[EXTRACTED DATA]
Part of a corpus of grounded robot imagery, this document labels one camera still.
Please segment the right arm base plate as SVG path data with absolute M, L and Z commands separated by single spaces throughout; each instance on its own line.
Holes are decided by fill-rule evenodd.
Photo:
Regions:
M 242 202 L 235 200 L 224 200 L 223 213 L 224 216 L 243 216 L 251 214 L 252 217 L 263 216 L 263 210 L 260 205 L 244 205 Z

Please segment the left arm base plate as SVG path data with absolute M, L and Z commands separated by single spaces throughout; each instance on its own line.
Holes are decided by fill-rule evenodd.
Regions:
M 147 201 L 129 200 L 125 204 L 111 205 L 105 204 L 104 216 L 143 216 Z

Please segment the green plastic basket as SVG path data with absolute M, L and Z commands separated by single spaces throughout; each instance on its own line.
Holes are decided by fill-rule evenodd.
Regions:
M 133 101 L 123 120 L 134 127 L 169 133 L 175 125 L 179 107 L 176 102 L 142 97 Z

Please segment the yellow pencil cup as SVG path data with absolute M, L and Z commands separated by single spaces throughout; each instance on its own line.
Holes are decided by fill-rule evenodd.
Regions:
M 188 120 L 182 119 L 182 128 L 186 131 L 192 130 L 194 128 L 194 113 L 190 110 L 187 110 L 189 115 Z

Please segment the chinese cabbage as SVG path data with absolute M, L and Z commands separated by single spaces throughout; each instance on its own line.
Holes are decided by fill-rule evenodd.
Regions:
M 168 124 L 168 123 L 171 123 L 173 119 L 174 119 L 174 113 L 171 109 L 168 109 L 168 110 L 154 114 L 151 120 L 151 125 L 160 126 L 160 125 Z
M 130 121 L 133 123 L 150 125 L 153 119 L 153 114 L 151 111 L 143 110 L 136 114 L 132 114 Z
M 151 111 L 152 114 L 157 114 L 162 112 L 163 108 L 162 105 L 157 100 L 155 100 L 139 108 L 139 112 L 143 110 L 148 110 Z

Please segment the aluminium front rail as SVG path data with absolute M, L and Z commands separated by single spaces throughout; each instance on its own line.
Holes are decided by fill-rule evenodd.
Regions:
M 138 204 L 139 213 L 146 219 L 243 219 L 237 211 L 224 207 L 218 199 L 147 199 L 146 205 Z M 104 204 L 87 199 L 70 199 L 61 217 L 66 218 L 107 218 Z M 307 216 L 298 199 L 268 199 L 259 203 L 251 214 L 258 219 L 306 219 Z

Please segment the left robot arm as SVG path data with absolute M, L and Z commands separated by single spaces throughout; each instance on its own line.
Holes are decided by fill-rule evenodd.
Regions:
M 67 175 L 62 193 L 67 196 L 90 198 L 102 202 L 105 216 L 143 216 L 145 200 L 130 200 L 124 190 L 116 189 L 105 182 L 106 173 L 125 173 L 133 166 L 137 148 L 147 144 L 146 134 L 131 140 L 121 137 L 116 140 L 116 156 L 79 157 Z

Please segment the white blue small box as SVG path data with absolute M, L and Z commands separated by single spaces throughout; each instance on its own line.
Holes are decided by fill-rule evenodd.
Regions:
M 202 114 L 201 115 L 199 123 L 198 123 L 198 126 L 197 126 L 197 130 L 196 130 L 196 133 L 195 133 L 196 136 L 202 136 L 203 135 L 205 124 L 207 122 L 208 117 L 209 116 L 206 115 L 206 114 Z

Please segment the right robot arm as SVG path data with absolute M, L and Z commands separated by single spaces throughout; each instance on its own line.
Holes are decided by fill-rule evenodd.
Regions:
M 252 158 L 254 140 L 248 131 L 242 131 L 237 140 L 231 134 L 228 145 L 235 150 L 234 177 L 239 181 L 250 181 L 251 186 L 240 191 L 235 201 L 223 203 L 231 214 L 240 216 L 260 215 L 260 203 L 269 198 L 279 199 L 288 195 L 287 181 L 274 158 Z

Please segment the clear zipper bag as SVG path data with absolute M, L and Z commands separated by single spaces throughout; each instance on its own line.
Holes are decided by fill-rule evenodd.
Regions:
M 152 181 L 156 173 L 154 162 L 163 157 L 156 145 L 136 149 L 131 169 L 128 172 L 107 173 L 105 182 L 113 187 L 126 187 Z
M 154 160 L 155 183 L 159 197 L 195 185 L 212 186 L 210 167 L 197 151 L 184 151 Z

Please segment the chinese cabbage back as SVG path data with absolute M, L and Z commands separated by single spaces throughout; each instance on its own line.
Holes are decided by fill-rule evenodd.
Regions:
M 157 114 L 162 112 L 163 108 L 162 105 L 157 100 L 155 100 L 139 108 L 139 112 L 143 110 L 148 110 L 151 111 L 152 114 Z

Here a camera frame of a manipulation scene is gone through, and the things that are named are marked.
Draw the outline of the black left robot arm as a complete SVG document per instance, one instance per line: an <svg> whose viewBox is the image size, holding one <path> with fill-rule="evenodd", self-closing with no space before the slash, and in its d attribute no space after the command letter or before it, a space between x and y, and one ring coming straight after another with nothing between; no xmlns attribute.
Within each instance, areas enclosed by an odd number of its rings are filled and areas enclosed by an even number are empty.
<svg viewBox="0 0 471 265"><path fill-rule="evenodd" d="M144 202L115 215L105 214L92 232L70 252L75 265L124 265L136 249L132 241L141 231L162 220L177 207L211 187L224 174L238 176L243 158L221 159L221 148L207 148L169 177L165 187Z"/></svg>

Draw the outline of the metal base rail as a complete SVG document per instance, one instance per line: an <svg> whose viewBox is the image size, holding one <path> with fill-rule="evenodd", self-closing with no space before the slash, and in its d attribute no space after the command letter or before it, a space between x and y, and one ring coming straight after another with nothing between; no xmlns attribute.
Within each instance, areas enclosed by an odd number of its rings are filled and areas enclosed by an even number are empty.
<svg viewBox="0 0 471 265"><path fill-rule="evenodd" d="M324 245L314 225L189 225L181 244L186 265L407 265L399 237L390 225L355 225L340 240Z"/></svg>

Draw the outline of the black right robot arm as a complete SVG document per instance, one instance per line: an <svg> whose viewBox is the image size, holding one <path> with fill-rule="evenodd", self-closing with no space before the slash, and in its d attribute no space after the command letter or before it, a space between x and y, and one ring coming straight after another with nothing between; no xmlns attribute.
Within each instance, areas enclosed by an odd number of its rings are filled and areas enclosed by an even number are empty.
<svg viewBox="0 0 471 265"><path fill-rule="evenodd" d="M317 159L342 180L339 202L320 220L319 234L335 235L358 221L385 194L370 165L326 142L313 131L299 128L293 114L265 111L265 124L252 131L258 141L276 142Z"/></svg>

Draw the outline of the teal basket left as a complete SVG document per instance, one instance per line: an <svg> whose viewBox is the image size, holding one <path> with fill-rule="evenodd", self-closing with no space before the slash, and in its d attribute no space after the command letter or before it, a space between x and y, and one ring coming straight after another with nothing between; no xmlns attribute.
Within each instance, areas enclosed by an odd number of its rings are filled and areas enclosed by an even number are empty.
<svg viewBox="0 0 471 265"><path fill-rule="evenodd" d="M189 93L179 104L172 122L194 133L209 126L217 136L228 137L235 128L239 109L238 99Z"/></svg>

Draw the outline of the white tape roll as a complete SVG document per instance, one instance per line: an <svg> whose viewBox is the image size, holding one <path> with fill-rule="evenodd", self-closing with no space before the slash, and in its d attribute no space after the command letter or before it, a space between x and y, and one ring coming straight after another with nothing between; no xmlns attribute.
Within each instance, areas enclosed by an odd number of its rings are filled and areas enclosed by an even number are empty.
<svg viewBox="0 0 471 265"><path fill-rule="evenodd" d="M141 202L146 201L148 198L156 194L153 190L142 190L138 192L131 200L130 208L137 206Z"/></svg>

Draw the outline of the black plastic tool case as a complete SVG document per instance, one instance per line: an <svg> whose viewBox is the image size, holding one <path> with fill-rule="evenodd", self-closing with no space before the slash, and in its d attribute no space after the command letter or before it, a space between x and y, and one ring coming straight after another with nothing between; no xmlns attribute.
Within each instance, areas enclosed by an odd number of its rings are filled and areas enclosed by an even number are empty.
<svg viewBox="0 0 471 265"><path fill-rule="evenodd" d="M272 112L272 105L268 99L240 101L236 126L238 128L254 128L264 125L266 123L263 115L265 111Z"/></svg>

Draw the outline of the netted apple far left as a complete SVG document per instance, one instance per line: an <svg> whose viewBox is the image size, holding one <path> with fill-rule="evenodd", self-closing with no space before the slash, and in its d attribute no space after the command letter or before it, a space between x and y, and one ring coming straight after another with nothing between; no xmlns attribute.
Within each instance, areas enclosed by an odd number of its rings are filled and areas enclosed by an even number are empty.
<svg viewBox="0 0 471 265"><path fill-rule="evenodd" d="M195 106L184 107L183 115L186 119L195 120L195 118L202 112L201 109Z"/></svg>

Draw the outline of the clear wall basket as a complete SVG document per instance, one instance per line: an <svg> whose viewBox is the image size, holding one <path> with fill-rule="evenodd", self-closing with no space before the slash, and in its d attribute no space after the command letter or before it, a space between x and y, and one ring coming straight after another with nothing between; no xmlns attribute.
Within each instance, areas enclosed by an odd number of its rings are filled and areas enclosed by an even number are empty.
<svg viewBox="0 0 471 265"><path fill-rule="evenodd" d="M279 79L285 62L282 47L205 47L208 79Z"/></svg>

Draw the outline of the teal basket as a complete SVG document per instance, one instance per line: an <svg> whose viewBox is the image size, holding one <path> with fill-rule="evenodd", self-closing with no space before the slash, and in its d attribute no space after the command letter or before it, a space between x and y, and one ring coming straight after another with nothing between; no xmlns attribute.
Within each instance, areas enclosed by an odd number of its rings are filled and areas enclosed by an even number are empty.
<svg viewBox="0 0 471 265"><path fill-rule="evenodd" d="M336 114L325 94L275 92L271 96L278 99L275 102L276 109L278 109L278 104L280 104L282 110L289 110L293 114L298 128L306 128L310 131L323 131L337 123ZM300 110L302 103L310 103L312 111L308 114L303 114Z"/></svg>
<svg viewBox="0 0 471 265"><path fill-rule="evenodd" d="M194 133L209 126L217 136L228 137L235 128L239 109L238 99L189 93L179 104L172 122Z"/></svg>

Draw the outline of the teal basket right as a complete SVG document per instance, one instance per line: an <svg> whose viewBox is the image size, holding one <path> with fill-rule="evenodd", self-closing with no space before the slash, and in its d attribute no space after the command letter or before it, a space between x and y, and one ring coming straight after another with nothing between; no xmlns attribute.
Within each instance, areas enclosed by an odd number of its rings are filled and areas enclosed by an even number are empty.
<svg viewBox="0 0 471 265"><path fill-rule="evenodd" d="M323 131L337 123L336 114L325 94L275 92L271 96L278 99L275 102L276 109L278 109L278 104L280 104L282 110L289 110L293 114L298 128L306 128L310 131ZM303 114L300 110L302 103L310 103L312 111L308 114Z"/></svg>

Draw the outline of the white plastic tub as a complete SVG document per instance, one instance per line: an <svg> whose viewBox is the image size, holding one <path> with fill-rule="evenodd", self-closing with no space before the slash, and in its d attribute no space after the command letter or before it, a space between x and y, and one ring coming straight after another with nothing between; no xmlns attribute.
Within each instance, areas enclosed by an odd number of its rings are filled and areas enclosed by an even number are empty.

[WHAT TO PRODUCE] Find the word "plate" in the data and show each line that holds it.

[RESULT BELOW]
Please segment the right arm base plate as SVG path data with absolute M, L and Z commands separated by single spaces throughout; each instance on its own line.
Please segment the left arm base plate as SVG path data with absolute M, L and Z commands separated by single spaces throughout; each instance on its own line.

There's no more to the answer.